Google Introduces Smoother Image Search
Google has been tinkering with their image search feature lately, changing from side-navigation to top-navigation for their search options menu bar only a couple of months ago.
Image search has now received an even bigger overhaul in the form of a streamlined workflow that should allow you to find images without a lot of extra clicking and opening/closing of windows. While the change will benefit Google image searchers who have become accustomed to image search on tablets, some site owners are concerned that the change could lead to reductions in traffic.
A More Refined Image Browsing Experience
The old version of Google’s image search was clunky at best. After entering a search term, you had to hover over images in order to see barely-larger versions. If you liked what you saw, the next step was to click the image, which would bring you to the page where the image is contained, with the image itself overlaid on top of everything.
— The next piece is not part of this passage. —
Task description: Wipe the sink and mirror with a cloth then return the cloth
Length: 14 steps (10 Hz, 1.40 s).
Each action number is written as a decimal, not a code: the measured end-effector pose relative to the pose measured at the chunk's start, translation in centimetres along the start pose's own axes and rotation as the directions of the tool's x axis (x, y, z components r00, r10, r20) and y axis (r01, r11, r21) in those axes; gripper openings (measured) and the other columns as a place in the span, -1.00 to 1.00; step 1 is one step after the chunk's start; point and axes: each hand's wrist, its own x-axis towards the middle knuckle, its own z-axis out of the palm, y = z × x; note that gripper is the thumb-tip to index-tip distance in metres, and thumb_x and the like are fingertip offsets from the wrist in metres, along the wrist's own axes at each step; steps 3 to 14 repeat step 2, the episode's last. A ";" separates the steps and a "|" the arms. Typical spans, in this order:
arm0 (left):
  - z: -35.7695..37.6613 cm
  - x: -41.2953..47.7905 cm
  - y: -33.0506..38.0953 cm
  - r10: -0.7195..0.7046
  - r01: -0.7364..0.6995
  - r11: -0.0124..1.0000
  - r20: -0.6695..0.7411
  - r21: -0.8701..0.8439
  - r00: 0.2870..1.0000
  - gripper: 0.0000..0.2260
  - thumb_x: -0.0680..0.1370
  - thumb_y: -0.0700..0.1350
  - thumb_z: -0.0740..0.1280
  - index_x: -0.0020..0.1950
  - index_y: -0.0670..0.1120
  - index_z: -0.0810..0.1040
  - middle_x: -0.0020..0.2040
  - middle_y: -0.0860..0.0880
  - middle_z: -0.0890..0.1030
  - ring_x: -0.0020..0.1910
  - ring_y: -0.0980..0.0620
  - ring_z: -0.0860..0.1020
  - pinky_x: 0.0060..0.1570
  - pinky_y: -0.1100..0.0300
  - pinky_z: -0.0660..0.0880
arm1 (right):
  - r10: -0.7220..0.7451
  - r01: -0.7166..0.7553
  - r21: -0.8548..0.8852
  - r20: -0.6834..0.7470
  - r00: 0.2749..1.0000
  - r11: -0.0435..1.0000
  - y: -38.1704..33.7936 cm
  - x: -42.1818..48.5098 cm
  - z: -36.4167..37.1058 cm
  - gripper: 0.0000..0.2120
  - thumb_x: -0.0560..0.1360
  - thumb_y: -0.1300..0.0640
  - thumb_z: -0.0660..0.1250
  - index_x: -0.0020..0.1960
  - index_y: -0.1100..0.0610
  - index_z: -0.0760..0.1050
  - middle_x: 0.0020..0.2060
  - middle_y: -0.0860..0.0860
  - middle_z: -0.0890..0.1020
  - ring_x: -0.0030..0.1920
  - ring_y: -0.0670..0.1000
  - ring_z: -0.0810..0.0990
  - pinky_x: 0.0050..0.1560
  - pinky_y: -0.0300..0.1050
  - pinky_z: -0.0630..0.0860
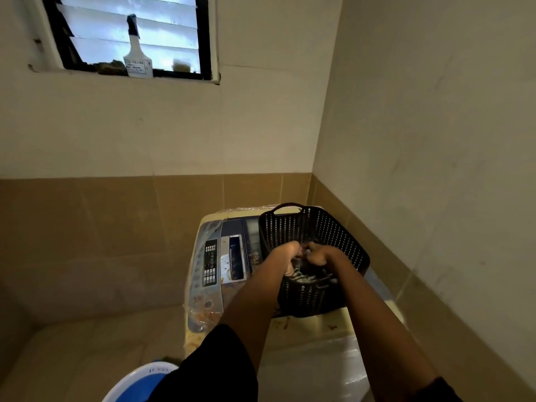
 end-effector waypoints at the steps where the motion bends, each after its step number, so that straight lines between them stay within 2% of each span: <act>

Actually viewing the image by itself required you to click “full-size image” in the left-navigation, which brought you to the image. If you didn’t like the image and wanted to find another, you had to leave the site containing the image and head back to Google image results, starting the process all over again.
The new system is a pleasure in comparison. Once you click an image in search results, it immediately brings up the full-size version without actually taking you to the page containing it. You can easily click through all the images in the SERP, seeing their full-size versions, without ever having to leave Google or load a new page.
Less Traffic for Image-Containing Sites?
That last line – “without ever having to leave Google” – is what has many site owners concerned. However, in a Google Webmaster Central Blog post outlining the new system, Google reassures publishers that, if anything, they should experience an uptick in traffic. Users can now click the domain name to visit the site, and there’s a brand new button that allows visitors to check out the page where the image is contained. In total, this doubles the number of avenues that people can utilize to visit the hosting page when performing an image search.
The other bonus to publishers is that they’ll no longer experience “phantom visits” – traffic that looks like it came all the way to their site when it actually only came as far as viewing the full-size version of the image on Google. This should give site owners a more accurate idea of their traffic.